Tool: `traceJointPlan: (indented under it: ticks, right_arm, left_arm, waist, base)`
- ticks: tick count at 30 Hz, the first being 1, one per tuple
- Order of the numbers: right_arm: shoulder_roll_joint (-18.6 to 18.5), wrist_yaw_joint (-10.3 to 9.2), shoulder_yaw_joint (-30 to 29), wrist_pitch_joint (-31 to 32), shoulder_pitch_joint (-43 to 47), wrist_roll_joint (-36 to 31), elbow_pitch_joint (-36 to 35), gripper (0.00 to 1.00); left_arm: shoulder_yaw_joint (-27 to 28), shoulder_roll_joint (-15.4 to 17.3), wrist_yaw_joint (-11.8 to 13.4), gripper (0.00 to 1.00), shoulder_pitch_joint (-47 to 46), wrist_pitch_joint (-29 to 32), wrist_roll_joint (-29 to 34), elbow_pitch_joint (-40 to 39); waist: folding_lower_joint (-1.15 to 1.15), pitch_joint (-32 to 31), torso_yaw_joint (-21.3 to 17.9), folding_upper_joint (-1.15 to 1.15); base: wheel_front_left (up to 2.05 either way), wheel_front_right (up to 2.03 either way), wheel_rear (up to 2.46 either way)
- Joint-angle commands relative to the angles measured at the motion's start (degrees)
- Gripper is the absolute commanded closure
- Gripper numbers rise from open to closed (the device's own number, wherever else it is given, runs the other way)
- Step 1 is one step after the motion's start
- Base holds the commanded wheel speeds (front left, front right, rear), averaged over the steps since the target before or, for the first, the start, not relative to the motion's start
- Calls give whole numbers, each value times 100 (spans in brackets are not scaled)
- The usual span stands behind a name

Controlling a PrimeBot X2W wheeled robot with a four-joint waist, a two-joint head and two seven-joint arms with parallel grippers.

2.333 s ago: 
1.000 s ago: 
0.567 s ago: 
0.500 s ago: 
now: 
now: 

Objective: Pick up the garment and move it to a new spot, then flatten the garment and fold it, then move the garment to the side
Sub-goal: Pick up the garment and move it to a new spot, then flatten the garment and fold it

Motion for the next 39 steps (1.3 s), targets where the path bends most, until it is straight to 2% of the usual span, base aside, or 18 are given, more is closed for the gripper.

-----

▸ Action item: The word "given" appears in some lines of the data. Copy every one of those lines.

▸ Your solution:
- Gripper numbers rise from open to closed (the device's own number, wherever else it is given, runs the other way)
Motion for the next 39 steps (1.3 s), targets where the path bends most, until it is straight to 2% of the usual span, base aside, or 18 are given, more is closed for the gripper.

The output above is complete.